When I first came to the business school, I only intended to complete my undergrad and then head out into the world. Fortunately, I had some great professors and mentors - Dr. Beed, Dr. Herron, Dr. Chaney, and Dr. Reider in particular - who took an interest in me and my career potential and encouraged me to stretch my thinking and push myself for more. I followed my undergrad degree with the MAcct program, which provided a deeper understanding of the field - both theoretically and practically - and set me up for success in passing my CPA exam that same year.

I also got a taste of how I could apply this knowledge to the social sector. Through Beta Alpha Psi, I had the opportunity to give back to the community. Both in my undergrad and masters, I volunteered with the VITA program and helped prepare tax returns for free for members of the community. That experience provided a clear lesson in how I could apply what I had learned and use it in service to others. 

How did you end up at Nuru International?

My first job after the MAcct program was with KPMG in Anchorage, Alaska. After putting in a few years and many long hours at KPMG, I spent a couple of years in a PhD program before realizing it wasn’t the path for me. In the years following my time at UM, I had started to read about and deepen my understanding of the grave injustices existing in the world. First, I had read “Banker to The Poor” by Mohammed Yunus and later his follow up “Creating a World Without Poverty.” But a real turning point came when I read “Half the Sky” by Nicholas Kristof and Sheryl WuDunn. I read their stories of women who had lived through more that I could have previously imagined, and had come out the other side and dedicated their lives to lifting up others. I knew that I would never see the world the same way again. Reading that book was like turning on the lights. I could see clearly what I wanted to do. I withdrew from the PhD program and started searching for the right position and organization. That search eventually led me to an open position with a small organization I’d never heard of – Nuru International. It sounded too good to be true, but after some research, including watching several videos on their website about the mission, I was hooked. I started out at Nuru in 2013 as the accounting manager and made my first visit to Africa that year. Now, seven years later, it is still the dream job.

What do you enjoy most about working with a team dedicated to such a great cause?

It’s hard to put into words the difference it makes to love what you’re doing and the people you’re in the fight with. At Nuru, we’ve been able to recruit brilliant minds from a wide range of backgrounds, from special operations military veterans and Peace Corps alumni to business school grads and agricultural experts. The common thread is that each of those people have chosen Nuru because of a deep belief in our shared mission and values.  In our country projects, we work with teams of amazing and passionate Kenyans, Ethiopians, and Nigerians to build locally-led solutions to lift their communities out of poverty. Working side by side with these local leaders has been a high point in my career. They inspire me and keep me focused on the goal.

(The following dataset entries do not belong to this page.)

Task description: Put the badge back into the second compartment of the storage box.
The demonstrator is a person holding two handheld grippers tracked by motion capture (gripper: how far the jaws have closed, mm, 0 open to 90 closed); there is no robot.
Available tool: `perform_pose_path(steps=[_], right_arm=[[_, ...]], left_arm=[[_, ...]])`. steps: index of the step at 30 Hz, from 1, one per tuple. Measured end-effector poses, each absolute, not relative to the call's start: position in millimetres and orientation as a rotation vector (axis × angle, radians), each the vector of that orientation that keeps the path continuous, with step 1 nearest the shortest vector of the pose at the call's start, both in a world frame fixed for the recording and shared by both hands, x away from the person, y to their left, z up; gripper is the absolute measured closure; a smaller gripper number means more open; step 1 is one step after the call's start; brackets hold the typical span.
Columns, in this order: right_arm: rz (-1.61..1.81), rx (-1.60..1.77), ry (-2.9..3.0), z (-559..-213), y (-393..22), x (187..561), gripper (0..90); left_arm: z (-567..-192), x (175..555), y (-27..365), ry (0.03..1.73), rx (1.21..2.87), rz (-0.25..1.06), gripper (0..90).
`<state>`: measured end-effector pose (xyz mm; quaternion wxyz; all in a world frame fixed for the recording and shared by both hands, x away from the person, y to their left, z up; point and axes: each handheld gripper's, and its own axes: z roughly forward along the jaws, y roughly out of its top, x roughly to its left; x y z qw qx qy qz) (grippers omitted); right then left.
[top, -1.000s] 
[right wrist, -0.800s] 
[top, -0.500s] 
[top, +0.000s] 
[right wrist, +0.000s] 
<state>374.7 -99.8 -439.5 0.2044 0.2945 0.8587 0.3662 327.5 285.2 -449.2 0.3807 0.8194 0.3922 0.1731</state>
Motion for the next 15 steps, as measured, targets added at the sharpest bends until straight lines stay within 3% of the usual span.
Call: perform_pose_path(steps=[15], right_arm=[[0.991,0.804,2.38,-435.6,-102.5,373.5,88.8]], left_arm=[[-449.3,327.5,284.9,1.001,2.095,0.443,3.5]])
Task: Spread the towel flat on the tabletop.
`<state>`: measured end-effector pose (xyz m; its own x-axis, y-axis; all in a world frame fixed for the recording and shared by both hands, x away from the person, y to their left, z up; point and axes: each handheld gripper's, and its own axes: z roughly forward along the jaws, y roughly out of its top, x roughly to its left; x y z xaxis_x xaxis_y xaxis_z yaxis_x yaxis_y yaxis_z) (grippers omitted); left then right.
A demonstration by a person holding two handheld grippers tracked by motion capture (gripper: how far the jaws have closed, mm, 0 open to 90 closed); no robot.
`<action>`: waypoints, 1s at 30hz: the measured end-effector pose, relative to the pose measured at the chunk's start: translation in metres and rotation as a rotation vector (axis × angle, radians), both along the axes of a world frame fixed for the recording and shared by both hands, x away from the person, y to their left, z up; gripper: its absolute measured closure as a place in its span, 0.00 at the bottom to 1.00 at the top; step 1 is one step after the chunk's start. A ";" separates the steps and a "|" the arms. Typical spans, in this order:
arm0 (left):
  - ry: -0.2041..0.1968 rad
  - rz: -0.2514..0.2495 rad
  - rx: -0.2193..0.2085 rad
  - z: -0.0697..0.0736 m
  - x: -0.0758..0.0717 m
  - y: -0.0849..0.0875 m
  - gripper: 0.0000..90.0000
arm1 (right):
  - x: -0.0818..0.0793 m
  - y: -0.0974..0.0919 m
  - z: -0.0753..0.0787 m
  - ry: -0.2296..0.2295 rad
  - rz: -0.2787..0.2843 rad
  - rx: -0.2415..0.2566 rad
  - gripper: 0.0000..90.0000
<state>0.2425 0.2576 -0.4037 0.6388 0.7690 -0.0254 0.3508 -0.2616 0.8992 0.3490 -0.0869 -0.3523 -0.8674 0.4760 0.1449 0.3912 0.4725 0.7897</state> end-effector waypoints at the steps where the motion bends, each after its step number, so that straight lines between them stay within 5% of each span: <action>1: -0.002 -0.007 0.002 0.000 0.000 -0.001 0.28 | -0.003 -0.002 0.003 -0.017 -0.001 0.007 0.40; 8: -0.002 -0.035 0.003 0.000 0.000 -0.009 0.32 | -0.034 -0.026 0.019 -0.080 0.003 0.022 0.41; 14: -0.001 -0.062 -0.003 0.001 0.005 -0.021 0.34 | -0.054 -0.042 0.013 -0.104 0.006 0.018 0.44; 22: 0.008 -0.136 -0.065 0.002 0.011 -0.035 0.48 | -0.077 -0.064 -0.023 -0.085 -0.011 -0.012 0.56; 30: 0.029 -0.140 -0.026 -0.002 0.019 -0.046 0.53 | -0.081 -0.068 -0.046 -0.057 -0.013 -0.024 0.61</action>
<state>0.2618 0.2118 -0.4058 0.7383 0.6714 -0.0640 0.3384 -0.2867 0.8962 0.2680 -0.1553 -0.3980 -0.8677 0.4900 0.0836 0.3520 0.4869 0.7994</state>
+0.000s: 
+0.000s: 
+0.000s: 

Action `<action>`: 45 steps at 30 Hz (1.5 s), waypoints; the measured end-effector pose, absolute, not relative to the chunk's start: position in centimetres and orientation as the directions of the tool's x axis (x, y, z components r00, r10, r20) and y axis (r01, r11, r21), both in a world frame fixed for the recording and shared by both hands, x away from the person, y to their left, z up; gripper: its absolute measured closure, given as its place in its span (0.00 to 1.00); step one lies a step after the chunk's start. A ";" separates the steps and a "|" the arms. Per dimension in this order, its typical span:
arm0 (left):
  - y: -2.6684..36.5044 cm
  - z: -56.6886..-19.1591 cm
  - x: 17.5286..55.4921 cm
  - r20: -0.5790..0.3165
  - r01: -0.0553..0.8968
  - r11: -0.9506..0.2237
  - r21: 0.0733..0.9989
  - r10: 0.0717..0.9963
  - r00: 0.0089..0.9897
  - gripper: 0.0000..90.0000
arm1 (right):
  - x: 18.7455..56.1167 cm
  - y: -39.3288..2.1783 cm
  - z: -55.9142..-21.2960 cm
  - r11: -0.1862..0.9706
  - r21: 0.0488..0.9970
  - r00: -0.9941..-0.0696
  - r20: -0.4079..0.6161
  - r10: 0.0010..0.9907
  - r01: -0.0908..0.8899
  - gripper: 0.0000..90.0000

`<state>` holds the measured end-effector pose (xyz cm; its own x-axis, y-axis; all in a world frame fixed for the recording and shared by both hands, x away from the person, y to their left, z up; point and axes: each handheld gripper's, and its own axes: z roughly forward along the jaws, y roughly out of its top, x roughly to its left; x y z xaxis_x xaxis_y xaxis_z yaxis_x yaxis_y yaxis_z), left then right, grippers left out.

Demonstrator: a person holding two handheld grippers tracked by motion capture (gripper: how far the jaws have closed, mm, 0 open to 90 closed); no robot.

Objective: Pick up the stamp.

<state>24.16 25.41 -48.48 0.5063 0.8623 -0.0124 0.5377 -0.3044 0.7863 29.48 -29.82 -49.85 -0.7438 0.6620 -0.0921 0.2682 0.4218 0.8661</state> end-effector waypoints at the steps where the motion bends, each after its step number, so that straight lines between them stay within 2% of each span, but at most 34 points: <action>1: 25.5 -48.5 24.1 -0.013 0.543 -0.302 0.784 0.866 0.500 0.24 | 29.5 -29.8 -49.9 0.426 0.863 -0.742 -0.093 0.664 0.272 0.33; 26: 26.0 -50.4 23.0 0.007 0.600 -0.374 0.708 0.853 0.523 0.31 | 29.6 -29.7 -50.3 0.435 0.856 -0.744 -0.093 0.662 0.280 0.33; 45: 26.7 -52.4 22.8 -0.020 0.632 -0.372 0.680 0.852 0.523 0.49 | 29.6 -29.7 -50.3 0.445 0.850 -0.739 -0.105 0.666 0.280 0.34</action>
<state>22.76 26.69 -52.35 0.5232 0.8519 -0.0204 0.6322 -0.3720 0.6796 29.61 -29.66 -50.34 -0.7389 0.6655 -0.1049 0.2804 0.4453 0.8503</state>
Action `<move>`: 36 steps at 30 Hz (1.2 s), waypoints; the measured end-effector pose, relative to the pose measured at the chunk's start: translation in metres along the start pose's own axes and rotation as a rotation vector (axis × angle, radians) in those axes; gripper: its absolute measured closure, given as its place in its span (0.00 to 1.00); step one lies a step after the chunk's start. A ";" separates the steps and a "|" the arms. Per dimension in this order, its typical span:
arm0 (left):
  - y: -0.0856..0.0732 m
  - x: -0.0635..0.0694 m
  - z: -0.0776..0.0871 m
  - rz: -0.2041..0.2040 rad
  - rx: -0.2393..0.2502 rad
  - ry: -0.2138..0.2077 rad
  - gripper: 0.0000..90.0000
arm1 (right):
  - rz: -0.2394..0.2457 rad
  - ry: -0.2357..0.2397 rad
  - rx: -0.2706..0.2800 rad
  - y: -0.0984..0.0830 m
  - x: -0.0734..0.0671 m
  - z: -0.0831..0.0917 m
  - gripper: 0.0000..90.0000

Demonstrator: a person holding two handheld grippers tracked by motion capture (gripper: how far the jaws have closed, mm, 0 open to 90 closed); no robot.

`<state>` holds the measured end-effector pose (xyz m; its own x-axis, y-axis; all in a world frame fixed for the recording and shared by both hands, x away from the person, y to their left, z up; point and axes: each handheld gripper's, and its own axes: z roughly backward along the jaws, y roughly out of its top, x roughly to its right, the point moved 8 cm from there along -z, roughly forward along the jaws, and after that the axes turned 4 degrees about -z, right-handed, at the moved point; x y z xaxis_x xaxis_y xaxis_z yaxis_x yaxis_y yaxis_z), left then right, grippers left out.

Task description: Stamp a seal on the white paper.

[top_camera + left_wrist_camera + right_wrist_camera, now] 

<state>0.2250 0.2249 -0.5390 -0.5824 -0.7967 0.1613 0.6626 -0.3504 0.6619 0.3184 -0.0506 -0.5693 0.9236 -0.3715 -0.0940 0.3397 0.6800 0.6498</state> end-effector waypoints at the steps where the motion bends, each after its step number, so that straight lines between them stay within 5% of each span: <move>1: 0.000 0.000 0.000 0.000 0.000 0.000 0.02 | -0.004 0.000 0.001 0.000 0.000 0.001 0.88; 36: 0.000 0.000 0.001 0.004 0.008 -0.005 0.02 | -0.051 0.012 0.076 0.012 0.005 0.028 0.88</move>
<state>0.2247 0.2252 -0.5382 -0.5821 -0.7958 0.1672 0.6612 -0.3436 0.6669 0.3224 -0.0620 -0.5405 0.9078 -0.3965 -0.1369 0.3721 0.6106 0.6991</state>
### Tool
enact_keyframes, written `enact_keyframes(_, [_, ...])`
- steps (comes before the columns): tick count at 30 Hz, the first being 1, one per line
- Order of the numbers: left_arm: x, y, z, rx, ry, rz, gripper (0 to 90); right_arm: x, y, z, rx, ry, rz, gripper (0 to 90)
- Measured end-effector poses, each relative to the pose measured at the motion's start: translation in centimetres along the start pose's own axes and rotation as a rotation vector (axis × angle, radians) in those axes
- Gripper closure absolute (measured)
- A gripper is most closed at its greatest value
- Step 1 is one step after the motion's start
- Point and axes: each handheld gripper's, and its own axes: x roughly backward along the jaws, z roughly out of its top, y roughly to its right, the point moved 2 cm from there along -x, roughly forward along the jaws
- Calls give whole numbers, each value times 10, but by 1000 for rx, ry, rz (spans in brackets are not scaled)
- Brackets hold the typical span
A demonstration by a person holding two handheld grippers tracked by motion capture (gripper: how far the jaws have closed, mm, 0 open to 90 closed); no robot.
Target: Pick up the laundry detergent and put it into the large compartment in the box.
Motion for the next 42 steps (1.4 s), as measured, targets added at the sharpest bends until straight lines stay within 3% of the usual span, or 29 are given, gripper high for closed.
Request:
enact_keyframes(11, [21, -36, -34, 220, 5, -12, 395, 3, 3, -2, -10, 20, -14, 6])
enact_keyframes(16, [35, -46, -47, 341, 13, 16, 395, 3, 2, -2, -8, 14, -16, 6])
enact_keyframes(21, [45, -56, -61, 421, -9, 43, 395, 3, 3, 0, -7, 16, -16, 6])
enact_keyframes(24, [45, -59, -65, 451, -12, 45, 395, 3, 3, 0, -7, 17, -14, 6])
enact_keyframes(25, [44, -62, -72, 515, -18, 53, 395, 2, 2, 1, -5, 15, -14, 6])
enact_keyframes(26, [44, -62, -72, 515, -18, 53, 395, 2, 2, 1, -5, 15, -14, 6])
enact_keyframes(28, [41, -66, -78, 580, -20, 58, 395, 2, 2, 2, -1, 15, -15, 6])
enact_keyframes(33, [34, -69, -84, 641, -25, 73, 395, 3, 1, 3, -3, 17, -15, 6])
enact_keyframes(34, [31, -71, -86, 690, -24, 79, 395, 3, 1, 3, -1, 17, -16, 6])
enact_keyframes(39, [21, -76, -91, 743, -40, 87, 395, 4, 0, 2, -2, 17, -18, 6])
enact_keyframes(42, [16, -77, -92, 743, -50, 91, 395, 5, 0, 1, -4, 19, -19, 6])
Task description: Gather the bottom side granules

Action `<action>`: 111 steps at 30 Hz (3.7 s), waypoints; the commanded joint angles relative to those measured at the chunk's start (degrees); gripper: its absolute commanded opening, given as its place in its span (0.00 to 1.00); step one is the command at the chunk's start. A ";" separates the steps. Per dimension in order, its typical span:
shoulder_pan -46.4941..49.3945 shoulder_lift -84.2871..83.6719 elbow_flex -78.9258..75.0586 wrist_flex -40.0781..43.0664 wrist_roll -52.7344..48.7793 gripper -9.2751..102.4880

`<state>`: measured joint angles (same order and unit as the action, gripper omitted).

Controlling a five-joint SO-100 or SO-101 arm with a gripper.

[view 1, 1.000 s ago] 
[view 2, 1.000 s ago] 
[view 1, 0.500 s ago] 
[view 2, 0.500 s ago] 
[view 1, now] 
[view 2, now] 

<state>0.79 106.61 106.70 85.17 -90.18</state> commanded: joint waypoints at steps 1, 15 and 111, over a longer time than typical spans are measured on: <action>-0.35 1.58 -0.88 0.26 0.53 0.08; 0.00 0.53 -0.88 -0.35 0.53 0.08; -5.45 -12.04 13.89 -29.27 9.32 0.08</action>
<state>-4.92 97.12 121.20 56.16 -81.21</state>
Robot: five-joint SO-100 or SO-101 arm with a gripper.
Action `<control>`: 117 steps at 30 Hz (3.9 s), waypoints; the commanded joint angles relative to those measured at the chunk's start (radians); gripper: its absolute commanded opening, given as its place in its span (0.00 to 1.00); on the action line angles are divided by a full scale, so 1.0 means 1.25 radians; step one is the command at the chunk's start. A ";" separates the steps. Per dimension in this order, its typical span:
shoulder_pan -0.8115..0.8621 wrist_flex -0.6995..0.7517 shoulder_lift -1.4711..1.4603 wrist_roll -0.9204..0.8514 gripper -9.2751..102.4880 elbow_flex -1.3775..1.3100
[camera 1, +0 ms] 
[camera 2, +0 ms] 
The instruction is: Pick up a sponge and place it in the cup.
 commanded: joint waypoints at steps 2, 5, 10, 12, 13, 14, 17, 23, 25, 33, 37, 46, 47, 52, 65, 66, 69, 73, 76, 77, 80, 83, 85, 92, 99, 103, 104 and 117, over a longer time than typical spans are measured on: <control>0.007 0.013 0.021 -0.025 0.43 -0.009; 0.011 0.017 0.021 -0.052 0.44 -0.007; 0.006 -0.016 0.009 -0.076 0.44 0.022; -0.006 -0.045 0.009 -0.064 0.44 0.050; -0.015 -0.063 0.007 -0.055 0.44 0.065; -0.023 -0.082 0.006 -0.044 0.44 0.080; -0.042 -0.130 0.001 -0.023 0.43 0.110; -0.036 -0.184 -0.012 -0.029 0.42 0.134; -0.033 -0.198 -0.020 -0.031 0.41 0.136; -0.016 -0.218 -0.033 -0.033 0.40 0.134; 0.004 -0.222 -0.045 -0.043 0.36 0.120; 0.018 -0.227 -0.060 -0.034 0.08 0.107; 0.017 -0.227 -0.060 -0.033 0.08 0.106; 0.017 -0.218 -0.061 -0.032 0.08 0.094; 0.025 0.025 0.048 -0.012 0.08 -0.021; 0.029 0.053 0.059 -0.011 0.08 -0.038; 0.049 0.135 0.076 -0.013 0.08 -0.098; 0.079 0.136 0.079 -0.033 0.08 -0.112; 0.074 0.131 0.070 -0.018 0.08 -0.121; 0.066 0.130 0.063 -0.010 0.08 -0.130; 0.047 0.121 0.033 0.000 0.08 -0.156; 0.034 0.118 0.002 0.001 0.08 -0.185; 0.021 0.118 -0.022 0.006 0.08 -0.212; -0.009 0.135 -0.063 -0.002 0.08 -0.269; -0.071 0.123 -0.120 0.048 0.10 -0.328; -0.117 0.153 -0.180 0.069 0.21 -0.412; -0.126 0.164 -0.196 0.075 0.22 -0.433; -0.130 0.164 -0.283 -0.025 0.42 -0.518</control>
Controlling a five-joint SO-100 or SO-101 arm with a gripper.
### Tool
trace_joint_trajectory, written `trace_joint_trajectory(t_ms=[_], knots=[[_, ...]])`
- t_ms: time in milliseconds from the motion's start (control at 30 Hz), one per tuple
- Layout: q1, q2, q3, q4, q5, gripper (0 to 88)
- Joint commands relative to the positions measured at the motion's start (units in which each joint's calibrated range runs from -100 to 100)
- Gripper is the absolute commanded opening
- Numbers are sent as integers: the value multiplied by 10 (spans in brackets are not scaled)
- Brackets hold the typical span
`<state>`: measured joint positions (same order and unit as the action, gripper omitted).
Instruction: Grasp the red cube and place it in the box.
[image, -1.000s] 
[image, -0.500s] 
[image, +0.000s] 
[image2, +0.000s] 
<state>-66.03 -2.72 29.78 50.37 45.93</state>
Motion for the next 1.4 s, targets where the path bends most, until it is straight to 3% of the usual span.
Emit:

What advice do you have for current business students beginning to launch their careers?

Starting out my career at a big-four firm laid an incredibly strong foundation for my career. Even though I didn’t aspire for a long-term career at KPMG, the early years I spent there were critical to taking what I had learned in school and solidifying my ability to apply it in practice. I would encourage students to find a really challenging position, reach out of their comfort zone, and invest in that for a few years to really hone their skills. It’s a foundation that will pay dividends throughout your career. And for the accounting students - I would encourage you to complete the MAcct course and then take the CPA exam as quickly as possible, prior to starting your job. You’ll never be more prepared for the exam than immediately after the intense year of the MAcct program. And for the women - read “Lean In,” stretch your goals beyond what you think is possible, and find a mentor or two who will help you navigate the path.